Your task - Go through the material and copy each line that includes "pink".

- - -

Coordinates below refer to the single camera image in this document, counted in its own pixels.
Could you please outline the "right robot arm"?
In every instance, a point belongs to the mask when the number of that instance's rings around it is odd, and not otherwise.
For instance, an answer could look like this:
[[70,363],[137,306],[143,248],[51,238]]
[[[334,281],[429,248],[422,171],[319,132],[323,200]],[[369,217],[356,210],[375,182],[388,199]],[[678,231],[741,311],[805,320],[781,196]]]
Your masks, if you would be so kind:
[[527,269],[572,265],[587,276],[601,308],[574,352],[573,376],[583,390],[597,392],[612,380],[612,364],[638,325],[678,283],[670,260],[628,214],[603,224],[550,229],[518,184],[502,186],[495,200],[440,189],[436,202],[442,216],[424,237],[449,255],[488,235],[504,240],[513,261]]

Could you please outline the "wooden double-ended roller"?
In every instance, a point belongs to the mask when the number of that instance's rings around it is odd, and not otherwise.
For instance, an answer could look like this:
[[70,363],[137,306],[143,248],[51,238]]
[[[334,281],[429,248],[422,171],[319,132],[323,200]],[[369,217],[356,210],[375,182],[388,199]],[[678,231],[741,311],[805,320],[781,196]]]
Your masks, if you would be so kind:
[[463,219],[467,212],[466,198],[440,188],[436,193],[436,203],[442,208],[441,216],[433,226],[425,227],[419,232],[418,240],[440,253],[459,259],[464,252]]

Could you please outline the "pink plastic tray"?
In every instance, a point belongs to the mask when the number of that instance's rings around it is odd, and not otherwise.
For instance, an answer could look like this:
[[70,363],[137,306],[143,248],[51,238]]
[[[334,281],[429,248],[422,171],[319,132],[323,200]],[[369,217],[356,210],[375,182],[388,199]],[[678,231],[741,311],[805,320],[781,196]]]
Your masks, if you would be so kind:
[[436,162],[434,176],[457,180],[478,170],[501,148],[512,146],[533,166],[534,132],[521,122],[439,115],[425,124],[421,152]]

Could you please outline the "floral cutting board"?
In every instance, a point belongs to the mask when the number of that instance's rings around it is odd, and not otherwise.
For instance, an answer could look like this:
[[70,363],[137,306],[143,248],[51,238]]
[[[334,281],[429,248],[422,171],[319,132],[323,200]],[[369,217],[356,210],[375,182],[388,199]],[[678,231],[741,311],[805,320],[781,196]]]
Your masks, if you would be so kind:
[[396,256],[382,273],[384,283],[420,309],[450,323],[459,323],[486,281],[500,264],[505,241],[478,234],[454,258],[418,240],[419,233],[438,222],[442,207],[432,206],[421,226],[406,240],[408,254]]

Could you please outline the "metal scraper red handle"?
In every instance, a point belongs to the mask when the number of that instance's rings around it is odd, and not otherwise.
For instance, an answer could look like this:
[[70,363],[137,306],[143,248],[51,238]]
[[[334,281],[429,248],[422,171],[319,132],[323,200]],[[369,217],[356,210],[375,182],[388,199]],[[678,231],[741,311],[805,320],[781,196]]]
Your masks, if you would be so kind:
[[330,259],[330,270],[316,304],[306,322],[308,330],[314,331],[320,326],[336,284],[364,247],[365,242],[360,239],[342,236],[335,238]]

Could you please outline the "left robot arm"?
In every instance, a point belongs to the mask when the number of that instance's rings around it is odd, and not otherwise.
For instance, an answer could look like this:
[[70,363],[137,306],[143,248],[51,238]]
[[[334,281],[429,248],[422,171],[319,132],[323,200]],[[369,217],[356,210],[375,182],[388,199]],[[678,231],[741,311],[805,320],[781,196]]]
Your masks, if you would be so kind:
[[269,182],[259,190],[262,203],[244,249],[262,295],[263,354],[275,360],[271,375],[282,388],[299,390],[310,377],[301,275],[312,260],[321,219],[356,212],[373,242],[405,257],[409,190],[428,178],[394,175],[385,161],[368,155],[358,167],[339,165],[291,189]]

- - -

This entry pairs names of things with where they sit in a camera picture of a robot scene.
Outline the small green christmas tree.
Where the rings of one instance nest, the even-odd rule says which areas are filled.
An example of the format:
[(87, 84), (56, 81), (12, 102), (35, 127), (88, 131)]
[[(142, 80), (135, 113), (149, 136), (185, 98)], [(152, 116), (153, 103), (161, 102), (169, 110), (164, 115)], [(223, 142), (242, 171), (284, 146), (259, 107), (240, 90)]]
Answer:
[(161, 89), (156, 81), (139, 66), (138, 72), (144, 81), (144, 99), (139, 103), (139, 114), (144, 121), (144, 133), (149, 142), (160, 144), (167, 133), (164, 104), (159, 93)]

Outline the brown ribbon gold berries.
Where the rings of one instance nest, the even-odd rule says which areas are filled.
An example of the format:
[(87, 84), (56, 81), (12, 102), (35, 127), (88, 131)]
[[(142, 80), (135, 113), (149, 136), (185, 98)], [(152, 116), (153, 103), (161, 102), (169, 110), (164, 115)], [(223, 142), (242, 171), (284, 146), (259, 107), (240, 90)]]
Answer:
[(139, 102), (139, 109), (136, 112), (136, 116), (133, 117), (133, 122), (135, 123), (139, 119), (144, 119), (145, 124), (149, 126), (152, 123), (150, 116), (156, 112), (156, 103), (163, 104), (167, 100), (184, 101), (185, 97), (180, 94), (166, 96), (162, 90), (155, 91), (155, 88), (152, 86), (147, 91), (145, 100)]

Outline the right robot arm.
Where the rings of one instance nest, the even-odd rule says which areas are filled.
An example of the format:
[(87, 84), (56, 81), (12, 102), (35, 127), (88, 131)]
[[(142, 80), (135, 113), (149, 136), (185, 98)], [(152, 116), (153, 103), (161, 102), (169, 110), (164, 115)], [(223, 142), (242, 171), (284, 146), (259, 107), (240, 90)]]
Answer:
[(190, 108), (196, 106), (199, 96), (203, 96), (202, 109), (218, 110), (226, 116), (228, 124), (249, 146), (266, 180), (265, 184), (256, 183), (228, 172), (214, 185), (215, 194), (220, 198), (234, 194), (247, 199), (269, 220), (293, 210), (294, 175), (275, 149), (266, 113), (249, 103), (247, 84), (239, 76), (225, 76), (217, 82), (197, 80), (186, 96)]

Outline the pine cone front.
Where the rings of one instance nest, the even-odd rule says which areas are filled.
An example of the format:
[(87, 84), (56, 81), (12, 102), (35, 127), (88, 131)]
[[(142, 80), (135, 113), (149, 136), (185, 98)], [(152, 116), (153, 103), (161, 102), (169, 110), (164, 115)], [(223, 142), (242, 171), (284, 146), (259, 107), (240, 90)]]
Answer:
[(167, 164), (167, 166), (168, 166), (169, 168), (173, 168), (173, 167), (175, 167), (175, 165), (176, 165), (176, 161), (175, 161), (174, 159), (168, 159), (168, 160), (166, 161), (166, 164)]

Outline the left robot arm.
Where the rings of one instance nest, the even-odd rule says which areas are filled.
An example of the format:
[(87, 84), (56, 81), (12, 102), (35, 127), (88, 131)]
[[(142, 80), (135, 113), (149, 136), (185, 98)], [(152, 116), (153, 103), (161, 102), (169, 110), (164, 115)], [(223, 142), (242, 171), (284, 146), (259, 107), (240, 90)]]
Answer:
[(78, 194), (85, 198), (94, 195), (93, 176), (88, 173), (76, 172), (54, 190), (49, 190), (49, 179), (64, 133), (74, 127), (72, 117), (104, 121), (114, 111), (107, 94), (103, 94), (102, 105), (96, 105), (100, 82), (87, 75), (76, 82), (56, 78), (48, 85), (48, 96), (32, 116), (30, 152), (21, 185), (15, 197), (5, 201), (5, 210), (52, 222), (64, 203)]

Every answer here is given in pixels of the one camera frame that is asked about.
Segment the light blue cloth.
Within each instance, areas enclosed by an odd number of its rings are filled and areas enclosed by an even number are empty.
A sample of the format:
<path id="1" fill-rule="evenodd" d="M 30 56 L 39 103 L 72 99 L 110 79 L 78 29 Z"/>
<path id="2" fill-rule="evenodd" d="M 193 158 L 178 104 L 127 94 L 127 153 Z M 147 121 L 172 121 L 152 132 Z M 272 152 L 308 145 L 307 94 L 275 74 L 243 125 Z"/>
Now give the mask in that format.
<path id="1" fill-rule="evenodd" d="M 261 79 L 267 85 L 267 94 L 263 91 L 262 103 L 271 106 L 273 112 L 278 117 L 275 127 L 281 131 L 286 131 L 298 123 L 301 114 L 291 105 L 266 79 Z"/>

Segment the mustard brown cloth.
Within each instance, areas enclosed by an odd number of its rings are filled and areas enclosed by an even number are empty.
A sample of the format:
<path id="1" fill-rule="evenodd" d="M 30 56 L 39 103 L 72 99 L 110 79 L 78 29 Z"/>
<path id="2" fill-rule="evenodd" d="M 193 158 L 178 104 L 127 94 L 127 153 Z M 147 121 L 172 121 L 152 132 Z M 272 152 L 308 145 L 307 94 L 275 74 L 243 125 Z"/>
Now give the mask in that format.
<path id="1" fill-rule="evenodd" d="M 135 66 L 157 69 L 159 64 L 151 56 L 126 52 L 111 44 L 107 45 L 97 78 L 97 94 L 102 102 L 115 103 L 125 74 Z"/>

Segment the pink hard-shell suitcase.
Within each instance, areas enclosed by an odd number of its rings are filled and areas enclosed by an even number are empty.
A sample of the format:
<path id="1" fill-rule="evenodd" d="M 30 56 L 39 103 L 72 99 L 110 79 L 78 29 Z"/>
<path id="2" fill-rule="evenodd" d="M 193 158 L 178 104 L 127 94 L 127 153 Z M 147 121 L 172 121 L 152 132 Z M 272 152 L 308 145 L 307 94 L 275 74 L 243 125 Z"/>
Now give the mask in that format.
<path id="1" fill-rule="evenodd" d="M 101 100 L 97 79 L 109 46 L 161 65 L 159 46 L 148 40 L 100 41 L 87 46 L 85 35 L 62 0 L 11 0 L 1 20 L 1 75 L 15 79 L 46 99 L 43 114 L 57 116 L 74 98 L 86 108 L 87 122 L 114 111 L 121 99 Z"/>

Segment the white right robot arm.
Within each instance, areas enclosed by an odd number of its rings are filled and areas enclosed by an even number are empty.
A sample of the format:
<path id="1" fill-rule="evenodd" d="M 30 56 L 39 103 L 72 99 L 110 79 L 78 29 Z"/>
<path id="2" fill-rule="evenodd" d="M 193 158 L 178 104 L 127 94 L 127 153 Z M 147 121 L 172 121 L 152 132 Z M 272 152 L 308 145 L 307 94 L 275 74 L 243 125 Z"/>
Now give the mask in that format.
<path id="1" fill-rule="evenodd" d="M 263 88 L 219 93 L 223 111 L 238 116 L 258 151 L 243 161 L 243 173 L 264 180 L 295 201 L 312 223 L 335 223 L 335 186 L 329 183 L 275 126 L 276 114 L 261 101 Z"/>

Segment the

- - -

Task response -
Could you please outline the "pink plastic tray"?
Segment the pink hard-shell suitcase.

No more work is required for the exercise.